What Are Some Of The Potential Oral Changes With Menopause Onset?

Xerostomia (Dry Mouth). As a woman’s estrogen levels decrease it can lead to a drier mouth. Saliva is nature’s way of keeping our mouth clean and hydrated. Without sufficient amounts of saliva our teeth become more susceptible to tooth decay and periodontal infections. Dry mouth can also come from many medications (prescriptions or over the counter) that are commonly prescribed as we get older.

Menopausal Gingivostomatitis. This can occur to a very small percentage of women but can be very damaging. Gums that look dry or shiny, bleed easily and range from abnormally pale to deep red are hallmarks of this condition. Estrogen supplements are usually able to help to relieve these symptoms.

Bone Density Changes. The decrease in estrogen that occurs with menopause also puts women at greater risk for loss of bone density. Loss of bone in the jaw area can lead to tooth loss. Gum recession can also be a sign of bone loss in the jawbone. Receding gums also expose more of the tooth surface to potential tooth decay by exposing more areas of the tooth to the acids in the mouth. Gingival grafting may be necessary to cover the receding areas.

Change In Taste. This is especially true for salty, peppery or sour.

Burning Mouth Syndrome. This can affect the tongue, gum tissues, lips, and possibly the tissues inside the cheeks of the mouth. The burning mouth sensation generally occurs from changes in taste and the sensory nerves in the mouth. It can also be caused as a result of dry mouth, poor nutrition, and even allergic reactions to food or drug. If you note any of these symptoms contact your dentist immediately for help in relieving the discomfort.

Eating Disorders. Nutritional changes can occur from a woman’s change in her own body self image. These changes can lead to poor nutrition and improper eating habits. These changes can make our teeth more susceptiple to teeth damage.

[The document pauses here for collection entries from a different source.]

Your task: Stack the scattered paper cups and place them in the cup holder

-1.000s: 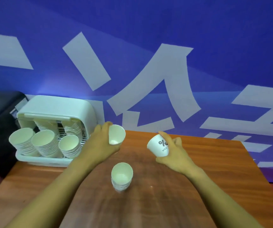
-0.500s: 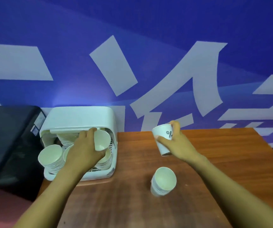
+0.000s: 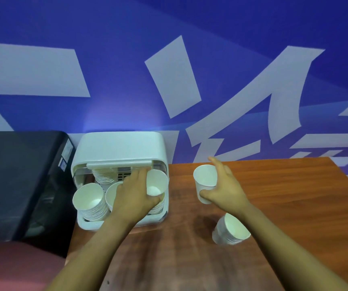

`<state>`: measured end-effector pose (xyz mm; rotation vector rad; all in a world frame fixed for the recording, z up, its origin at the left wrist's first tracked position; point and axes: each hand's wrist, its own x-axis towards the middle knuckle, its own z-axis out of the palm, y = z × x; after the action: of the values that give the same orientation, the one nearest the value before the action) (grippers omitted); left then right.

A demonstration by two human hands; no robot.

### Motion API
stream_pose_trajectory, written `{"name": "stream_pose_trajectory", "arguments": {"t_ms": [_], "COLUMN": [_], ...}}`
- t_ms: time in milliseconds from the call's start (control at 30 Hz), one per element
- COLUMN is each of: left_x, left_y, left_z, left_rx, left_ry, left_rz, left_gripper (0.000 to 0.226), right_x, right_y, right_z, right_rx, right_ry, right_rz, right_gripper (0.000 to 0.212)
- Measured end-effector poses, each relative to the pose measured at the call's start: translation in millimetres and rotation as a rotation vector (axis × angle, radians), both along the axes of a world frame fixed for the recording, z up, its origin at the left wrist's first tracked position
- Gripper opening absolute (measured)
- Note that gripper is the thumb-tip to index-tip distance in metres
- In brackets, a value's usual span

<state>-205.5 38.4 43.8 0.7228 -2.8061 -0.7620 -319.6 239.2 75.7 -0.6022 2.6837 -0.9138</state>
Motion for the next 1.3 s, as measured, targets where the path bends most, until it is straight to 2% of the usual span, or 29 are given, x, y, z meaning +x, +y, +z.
{"name": "stream_pose_trajectory", "arguments": {"t_ms": [100,200,300,600,933,1033,1167,1300], "left_x": [0.6,1.6,8.7,53.4,55.5,51.9,48.3,41.4], "left_y": [-0.4,-2.1,-6.6,-24.4,-23.9,-22.3,-19.7,-16.5], "left_z": [-3.5,-7.8,-8.0,-9.6,-10.7,-11.2,-13.4,-14.7], "left_rx": [-0.036,-0.056,-0.033,-0.065,-0.131,-0.134,-0.149,-0.181], "left_ry": [-0.064,-0.171,-0.168,-0.138,-0.186,-0.173,-0.179,-0.208], "left_rz": [-0.016,-0.047,-0.056,0.016,-0.032,-0.039,-0.059,-0.07], "left_gripper": [0.074,0.092,0.1,0.088,0.085,0.086,0.086,0.087], "right_x": [0.0,2.3,8.3,36.7,42.5,41.7,39.2,32.1], "right_y": [0.3,-3.5,-13.4,-81.2,-97.6,-95.6,-88.8,-77.4], "right_z": [2.0,1.3,-2.0,-16.7,-44.3,-47.4,-49.8,-43.9], "right_rx": [0.012,0.007,-0.036,-0.202,-0.008,0.03,0.042,0.01], "right_ry": [-0.004,-0.007,-0.004,-0.076,-0.029,-0.01,-0.009,-0.001], "right_rz": [0.011,0.023,0.061,0.282,0.23,0.241,0.268,0.27], "right_gripper": [0.089,0.085,0.084,0.083,0.079,0.085,0.097,0.093]}}
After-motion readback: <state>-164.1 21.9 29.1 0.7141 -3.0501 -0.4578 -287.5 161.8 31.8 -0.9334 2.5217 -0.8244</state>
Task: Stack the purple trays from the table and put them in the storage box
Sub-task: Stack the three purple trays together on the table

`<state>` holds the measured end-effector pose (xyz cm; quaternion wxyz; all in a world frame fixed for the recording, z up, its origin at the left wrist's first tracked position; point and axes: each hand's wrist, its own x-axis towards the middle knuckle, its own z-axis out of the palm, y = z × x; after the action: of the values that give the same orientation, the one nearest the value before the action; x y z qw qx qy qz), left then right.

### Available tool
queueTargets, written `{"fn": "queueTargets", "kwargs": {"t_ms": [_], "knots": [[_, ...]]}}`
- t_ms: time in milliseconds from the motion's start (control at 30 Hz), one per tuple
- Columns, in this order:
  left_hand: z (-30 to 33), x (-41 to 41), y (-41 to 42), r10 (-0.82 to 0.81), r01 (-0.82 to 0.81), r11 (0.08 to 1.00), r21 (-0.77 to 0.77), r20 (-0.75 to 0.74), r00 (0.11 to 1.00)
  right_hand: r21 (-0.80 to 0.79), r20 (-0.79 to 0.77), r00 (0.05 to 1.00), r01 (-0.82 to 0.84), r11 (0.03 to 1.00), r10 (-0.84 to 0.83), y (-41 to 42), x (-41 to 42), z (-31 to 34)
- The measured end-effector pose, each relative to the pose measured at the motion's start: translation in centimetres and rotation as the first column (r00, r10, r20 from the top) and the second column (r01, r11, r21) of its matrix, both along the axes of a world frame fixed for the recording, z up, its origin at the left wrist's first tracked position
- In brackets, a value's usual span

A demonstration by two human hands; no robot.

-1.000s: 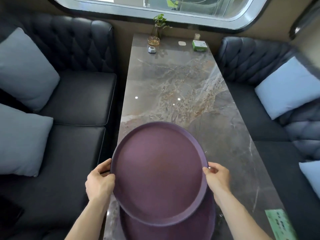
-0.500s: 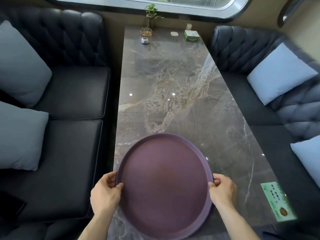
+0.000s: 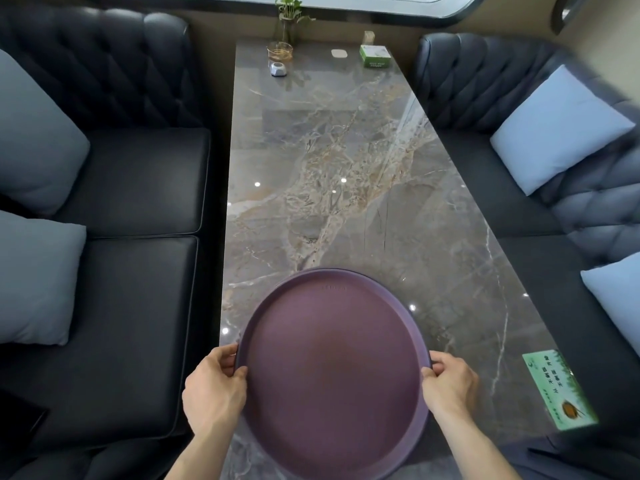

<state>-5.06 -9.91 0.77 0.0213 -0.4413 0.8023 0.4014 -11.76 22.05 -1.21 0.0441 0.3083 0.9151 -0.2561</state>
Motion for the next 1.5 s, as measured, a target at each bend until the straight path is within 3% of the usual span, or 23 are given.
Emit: {"fn": "queueTargets", "kwargs": {"t_ms": [1033,1133,1333,1500], "knots": [[-0.3,-1.0,0.1,0.034,-0.033,0.999,-0.03,0.025,0.999,-0.041,-0.002,0.999,0.036,0.998,-0.036,-0.2,-1.1,0.0],[-0.5,-1.1,-0.2,0.029,-0.029,0.999,-0.021,0.041,0.999,-0.085,-0.006,0.998,0.067,0.994,-0.067,-0.1,-1.1,-0.3],[-0.7,-1.1,-0.1,-0.025,0.035,0.991,-0.128,0.078,0.997,-0.324,0.057,0.975,0.22,0.92,-0.213,0.9,-1.6,-0.2],[-1.3,-1.0,0.3,-0.069,0.076,0.995,-0.06,0.109,0.992,-0.307,0.069,0.97,0.245,0.92,-0.235,0.0,-0.2,-1.4]]}}
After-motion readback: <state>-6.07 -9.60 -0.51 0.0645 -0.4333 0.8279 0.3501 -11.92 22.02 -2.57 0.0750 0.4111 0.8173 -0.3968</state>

How To Avoid Menopause Dental Issues?

Maintain Good Oral Hygiene. This should include brushing 2x per day, flossing, and rinsing with an antibacterial rinse. This should also include regular dental visits for routine examinations and professional cleanings.

Eat Properly. Maintaining good nutrition will help not only your oral health but your overall health as well.

Salivary Supplements. These supplements can keep the oral tissues moist and make your mouth feel better throughout the day.

Estrogen Supplements. While a controversial topic for many, the lowered estrogen levels are a main reason for the periodontal issues that arise going thru menopause.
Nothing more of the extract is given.